Chandrapur Ferro Alloy Plant also known as Maharashtra Elektrosmelt Ltd (MEL), it became a Unit of SAIL in year 2011. Chandrapur Ferro Alloy Plant is the only Public sector Unit engaged in production of Manganese based Ferro Alloys in the Country. The plant is situated at Chandrapur (Maharashtra). It is located 166 km away from Nagpur on Delhi-Chennai rail route and is well connected by rail & road to the major cities of India.

CFP has an installed capacity of one lakh TPY Ferro Manganese. The product range of CFP includes High Carbon Ferro Manganese, Silico Manganese and Medium/Low Carbon Ferro Manganese. The Plant is accredited with Quality Assurance Certificate ISO 9001:2008.

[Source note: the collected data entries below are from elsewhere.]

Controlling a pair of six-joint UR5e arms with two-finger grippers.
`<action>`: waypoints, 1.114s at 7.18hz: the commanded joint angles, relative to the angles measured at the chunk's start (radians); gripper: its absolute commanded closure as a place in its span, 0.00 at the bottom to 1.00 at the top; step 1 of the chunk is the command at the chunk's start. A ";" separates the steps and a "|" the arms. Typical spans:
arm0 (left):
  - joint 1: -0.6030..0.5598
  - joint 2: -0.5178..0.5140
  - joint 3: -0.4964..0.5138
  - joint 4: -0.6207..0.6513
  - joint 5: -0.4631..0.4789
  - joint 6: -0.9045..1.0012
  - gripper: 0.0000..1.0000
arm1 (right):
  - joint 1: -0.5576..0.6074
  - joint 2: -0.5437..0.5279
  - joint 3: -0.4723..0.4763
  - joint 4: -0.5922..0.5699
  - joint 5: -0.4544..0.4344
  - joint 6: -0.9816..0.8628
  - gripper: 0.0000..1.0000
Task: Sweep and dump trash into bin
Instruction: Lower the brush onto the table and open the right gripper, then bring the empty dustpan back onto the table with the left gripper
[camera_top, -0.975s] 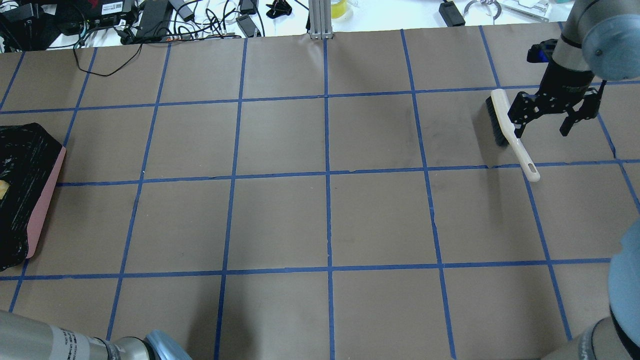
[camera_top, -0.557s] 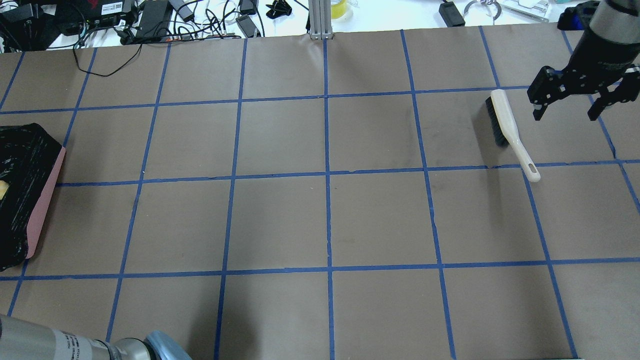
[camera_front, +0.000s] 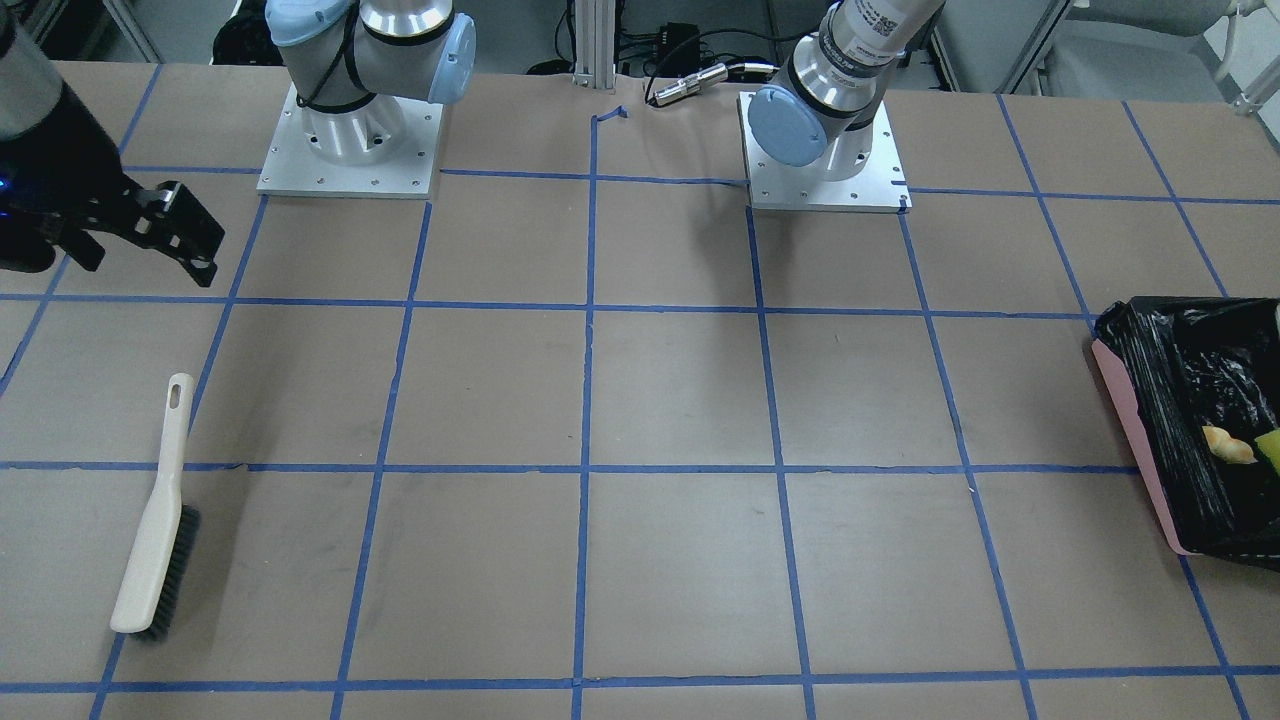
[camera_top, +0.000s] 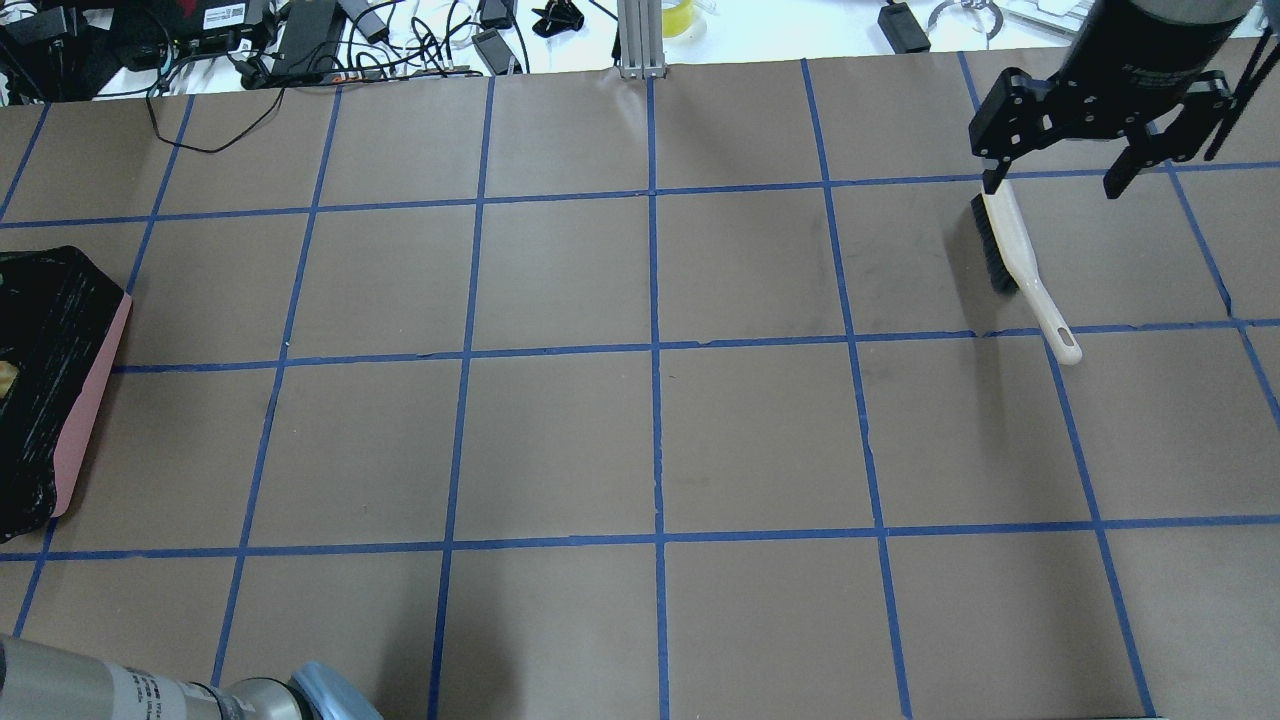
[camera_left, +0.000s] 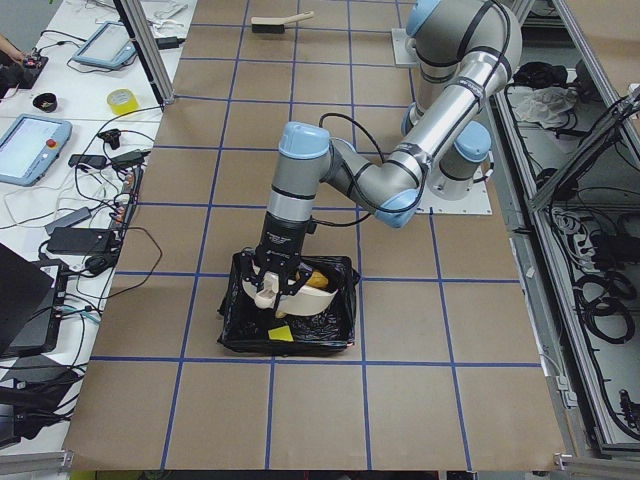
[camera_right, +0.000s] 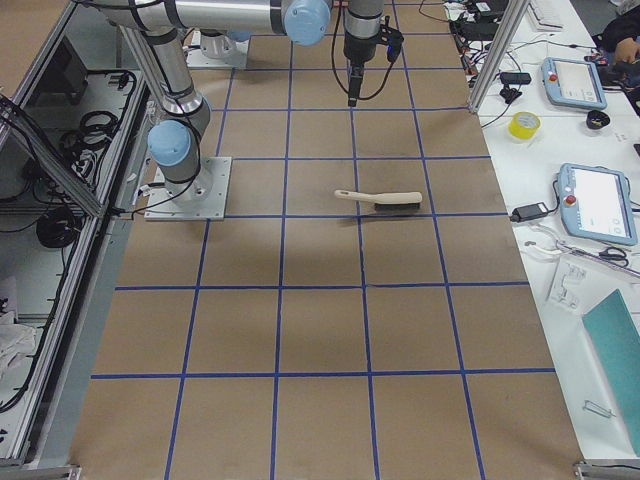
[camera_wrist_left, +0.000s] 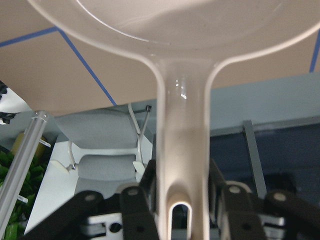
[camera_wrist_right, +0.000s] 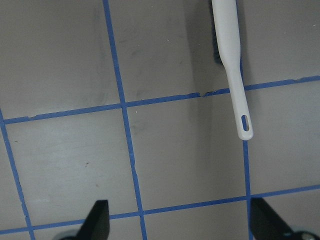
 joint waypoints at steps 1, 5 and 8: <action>-0.042 0.004 0.018 -0.209 -0.171 -0.139 1.00 | 0.035 -0.016 0.002 0.001 0.006 0.017 0.00; -0.317 -0.029 0.006 -0.514 -0.324 -0.636 1.00 | 0.099 -0.017 0.005 0.012 0.023 0.018 0.00; -0.529 -0.118 -0.008 -0.500 -0.314 -0.963 1.00 | 0.099 -0.014 0.007 0.013 0.018 0.006 0.00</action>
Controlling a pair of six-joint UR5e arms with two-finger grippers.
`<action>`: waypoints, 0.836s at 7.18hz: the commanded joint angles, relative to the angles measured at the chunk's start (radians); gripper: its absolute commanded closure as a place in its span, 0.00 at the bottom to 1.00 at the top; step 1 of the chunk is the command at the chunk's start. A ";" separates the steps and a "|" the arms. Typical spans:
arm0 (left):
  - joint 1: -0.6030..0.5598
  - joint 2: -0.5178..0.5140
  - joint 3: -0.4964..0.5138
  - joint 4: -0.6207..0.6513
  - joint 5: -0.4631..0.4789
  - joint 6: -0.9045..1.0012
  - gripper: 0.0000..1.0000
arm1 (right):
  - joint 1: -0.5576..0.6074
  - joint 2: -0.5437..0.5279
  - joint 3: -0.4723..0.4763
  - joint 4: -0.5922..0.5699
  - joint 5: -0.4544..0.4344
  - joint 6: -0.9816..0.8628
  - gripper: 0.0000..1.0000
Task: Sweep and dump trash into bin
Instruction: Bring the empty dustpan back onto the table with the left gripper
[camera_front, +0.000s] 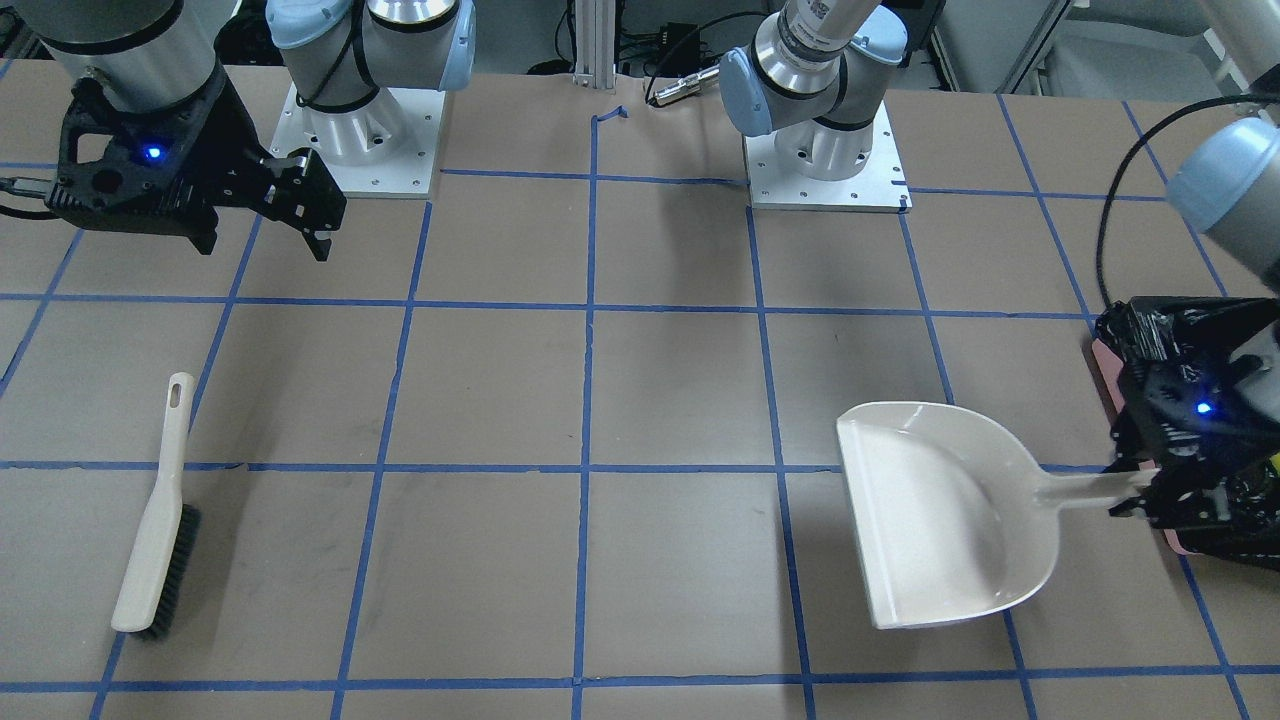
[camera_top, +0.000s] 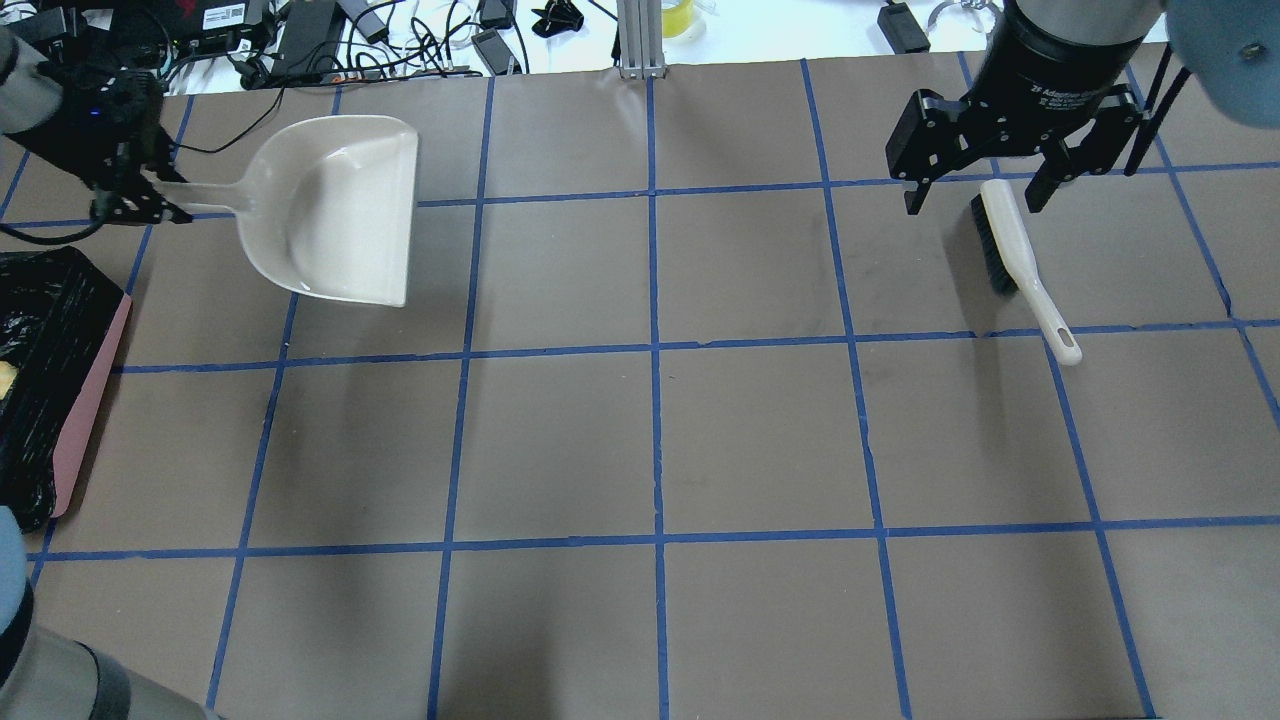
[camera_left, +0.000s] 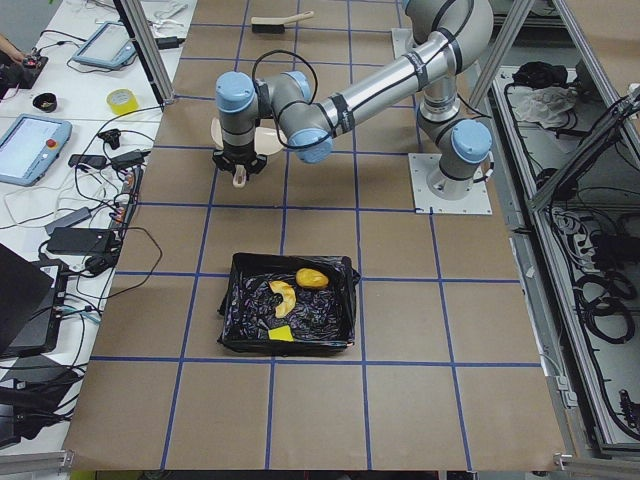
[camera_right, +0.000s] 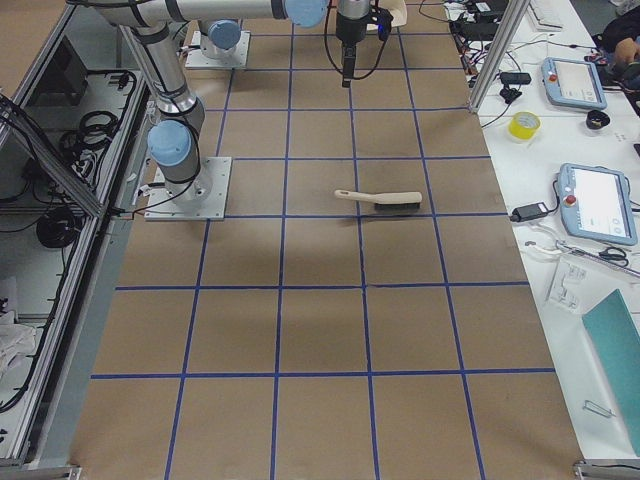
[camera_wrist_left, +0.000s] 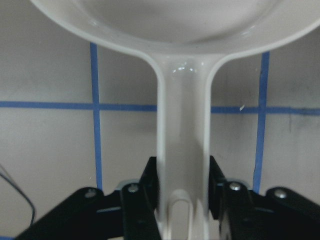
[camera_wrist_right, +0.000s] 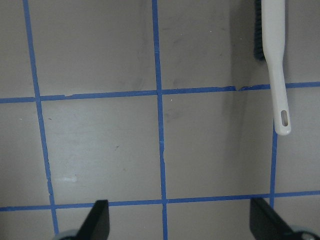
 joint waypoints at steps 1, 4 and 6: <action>-0.113 -0.078 -0.003 0.010 0.055 -0.143 1.00 | 0.000 0.001 0.000 0.001 0.000 -0.008 0.00; -0.198 -0.124 -0.006 0.024 0.195 -0.136 1.00 | 0.000 0.004 0.000 0.001 -0.001 -0.008 0.00; -0.198 -0.138 -0.008 0.067 0.195 -0.078 1.00 | 0.000 0.004 0.002 -0.001 -0.004 -0.008 0.00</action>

CFP's major production facilities include two no of 33 MVA Submerged Electric Arc Furnaces for production of Ferro alloys, two Manganese Ore Sintering Plants, Furnace gas based Power Plant, Mechanized Crushing and Screening System for Ferro Alloys and 1 MVA Electric Arc Furnace for the production of Medium Carbon and Low Carbon Ferro Manganese with Lime Calcination and Manganese Ore Roasting Unit.

The plant is a leader in ferroalloy technology. Activities for technological developments are taken up in areas like raw material preparation, raw material substitution, furnace operation, ferroalloy casting and processing etc.
One example of the latest technological development is the state of the art ‘Layer Casting Technology’ for casting molten Ferro Alloys and Ferro Alloy Processing Unit (Crusher) which is the first of its kind in India.

==Expansion==
With an investment of around Rs 185 crores, a 45 MW Sub-merged Arc Furnace with a production capacity of around 90,000 tonnes of High Carbon Ferro Manganese or 70,000 tonnes of Silico Manganese is under construction. It is expected to be completed by 2015.

With an investment of 38 crores, a 4 MW (furnace gas based) Power Plant is also envisaged.
In near future, for meeting the total power requirement of plant, a Captive Power Plant is also planned.